Regarding personality change, our study is among the first to fully disentangle between- from within-person effects and hence represents a more conservative test for the hypotheses at hand. Contrary to previous studies, we found few within-person effects of drug use on subsequent personality change. Even when significant, these effects were considerably smaller than the between-person effects, and none of the effects were predicted based on the existing literature. The within-person effects for the more malleable variables life satisfaction and self-esteem were also small and rarely significant, highlighting the robustness of the results. Below, we will discuss several possible reasons for the lack of predicted within-person effects.

First, our study was limited by selective attrition and somewhat lower power for rarely consumed drugs. Importantly, our power for relatively frequently consumed drugs was adequate even for small within-person effects. As such, the null findings for those effects are unlikely to represent Type II errors.

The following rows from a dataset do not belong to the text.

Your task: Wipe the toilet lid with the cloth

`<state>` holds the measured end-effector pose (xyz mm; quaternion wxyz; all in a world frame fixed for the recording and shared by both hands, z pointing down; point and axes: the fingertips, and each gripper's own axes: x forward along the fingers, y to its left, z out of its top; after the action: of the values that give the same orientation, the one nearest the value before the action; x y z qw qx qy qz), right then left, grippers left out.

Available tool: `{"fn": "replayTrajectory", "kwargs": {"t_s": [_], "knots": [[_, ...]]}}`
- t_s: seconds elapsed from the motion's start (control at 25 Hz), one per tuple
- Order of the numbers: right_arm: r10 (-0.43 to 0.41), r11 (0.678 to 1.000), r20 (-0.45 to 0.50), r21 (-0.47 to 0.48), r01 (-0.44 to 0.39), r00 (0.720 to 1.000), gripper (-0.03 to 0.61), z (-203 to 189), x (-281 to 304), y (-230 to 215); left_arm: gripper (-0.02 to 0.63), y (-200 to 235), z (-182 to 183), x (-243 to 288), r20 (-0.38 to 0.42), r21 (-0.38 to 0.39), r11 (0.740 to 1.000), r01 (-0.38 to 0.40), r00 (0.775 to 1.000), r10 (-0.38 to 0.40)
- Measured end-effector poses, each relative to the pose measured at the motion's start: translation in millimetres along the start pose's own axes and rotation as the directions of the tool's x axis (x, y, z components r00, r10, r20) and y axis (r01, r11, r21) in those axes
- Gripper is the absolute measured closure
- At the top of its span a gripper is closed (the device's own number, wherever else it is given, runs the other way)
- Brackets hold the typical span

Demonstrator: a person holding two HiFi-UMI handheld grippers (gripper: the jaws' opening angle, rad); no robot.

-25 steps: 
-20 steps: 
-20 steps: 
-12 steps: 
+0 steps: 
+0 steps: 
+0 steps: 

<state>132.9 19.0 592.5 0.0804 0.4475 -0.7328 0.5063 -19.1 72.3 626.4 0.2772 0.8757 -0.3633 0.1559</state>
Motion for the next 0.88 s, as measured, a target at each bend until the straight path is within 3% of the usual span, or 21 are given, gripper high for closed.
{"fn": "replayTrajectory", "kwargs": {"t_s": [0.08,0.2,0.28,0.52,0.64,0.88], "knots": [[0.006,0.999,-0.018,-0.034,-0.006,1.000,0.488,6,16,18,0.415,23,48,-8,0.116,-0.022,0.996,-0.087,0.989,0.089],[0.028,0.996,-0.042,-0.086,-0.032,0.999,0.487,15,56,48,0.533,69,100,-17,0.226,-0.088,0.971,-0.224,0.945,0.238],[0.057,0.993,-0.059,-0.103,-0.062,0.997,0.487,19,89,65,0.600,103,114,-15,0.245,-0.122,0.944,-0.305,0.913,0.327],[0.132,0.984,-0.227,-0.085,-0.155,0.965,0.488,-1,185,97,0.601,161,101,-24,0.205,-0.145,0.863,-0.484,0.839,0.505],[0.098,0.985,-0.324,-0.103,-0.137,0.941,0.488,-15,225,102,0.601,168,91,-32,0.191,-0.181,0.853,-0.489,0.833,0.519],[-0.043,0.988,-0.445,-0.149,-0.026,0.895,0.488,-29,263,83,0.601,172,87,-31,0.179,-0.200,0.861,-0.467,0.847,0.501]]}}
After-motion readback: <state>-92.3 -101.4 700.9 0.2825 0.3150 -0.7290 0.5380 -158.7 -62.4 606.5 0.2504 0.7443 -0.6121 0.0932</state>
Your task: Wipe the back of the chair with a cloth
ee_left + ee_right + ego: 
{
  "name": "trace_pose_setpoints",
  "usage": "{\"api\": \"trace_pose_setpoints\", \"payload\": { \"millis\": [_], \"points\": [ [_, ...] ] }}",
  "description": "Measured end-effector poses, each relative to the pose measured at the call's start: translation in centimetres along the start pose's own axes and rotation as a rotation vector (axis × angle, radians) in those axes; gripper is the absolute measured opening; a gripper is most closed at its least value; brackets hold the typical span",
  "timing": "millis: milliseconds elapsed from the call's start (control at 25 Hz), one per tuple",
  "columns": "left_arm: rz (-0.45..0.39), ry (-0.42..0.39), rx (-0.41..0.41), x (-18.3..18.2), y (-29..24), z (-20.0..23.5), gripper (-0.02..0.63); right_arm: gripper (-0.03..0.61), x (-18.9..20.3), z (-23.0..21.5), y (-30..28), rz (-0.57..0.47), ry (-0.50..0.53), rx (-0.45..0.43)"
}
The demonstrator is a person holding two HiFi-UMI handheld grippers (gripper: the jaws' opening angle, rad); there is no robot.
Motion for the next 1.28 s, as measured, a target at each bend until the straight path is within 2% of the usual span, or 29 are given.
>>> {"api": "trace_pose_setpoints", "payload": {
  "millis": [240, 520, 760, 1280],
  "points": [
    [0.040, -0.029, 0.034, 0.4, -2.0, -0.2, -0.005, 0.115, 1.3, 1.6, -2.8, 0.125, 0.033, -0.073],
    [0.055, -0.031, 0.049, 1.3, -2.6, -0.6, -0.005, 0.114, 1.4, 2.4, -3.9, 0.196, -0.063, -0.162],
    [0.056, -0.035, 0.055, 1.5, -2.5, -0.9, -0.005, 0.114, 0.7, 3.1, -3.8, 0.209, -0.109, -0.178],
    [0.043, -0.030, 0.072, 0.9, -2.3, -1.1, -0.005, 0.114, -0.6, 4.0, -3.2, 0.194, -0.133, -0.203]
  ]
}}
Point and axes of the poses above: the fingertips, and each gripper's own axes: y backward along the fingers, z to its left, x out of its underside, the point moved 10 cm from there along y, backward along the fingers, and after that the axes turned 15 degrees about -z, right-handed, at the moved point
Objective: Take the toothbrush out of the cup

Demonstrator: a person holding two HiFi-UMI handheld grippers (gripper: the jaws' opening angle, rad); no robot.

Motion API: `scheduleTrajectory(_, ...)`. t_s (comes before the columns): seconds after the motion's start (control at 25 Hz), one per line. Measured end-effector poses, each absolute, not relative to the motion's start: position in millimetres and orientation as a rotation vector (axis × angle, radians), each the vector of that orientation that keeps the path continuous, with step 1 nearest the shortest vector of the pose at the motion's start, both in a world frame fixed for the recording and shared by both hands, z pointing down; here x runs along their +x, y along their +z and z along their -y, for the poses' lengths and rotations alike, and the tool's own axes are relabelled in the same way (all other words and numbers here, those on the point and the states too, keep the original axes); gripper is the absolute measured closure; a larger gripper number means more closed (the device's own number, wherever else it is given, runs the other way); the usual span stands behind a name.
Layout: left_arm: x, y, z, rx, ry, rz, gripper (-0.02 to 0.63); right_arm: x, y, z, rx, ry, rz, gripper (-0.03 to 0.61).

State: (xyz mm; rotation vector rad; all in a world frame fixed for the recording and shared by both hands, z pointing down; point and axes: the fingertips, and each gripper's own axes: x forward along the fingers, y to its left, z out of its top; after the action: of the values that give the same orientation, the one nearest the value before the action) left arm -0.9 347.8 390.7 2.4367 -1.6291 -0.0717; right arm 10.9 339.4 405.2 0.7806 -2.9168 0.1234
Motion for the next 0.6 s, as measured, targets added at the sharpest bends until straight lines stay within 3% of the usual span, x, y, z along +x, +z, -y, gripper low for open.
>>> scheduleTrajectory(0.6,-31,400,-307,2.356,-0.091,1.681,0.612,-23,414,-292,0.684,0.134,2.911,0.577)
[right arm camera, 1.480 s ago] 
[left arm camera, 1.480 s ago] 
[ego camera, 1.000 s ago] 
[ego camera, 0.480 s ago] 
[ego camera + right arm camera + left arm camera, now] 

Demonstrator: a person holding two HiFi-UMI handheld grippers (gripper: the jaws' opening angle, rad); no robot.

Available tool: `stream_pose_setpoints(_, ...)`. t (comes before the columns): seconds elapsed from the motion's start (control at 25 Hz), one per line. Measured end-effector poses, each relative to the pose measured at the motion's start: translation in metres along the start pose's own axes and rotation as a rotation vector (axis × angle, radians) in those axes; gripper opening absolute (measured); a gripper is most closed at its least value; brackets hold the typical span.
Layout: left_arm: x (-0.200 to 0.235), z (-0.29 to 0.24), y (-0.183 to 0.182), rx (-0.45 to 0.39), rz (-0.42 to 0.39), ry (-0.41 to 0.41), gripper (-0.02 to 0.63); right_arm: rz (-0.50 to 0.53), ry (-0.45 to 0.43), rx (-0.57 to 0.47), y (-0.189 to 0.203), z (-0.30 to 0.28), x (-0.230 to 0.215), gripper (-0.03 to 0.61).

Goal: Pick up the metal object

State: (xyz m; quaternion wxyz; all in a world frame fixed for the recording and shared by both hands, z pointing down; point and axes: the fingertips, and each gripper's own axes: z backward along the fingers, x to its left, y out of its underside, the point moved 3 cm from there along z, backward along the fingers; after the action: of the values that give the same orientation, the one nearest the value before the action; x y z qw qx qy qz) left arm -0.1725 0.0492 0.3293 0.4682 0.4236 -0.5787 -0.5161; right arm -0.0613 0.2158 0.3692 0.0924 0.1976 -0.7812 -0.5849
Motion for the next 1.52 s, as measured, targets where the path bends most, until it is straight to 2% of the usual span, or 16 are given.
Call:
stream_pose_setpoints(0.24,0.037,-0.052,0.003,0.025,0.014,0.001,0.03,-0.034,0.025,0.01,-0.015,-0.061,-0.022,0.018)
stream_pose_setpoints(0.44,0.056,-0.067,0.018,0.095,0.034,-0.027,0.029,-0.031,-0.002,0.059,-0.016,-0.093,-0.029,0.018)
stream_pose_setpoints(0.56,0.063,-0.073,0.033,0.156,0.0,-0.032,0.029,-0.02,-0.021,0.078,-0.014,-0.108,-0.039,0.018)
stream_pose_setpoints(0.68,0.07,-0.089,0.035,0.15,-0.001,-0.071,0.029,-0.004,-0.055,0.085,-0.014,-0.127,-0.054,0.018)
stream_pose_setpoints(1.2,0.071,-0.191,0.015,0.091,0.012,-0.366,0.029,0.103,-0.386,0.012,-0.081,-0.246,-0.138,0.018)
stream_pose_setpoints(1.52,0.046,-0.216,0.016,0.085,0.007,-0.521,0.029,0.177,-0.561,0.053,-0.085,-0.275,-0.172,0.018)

Second, we investigated whether a drug was consumed during the last month, but we did not measure substance use over longer periods of time, neither did our measures account for intensity and context of usage. We tried to control for these limitations (e.g., by investigating the effects of repeated use), but future studies should replicate our results using alternative measures of drug use.

Third, the intervals between personality and drug use assessments were relatively long, preventing us from examining transitory effects (less than 200 days). Our analyses were also restricted by the limited number of assessments per person. Future studies should include more measurement points and examine both the bivariate trajectories of substance use and personality and the effects of certain substance use life events (e.g., first onset of use) on personality trajectories.

Our findings have important theoretical implications. First, drug use has been proposed as a candidate mechanism for changes in personality that may be mediated via biological pathways (Costa et al., 2019) as well as behavioral or social mechanisms. Although theoretically plausible, we found little evidence for such effects. Second, we observed large variability in the associations between substance use and personality (i.e., random effects), indicating that, despite the lack of strong main effects, there are significant individual differences in within-person associations between substance use and personality. In other words, substance use might have negative effects for some people but no effects or even positive effects for others. Future studies should examine which moderator variables explain these different trajectories.

To our knowledge, this is the first large-scale study examining the impact of a wide range of drugs on the Big Five personality traits, life satisfaction, and self-esteem. We analyzed data from more than 10,000 individuals that were collected over a period of more than 10 years with an average of three assessments for each participant, using highly reliable personality measures. In addition, we used statistical models that effectively distinguished between- and within-person effects. Overall, our study provides strong evidence for between-person relationships between substance use and personality differences but little evidence for within-person changes in personality following substance use.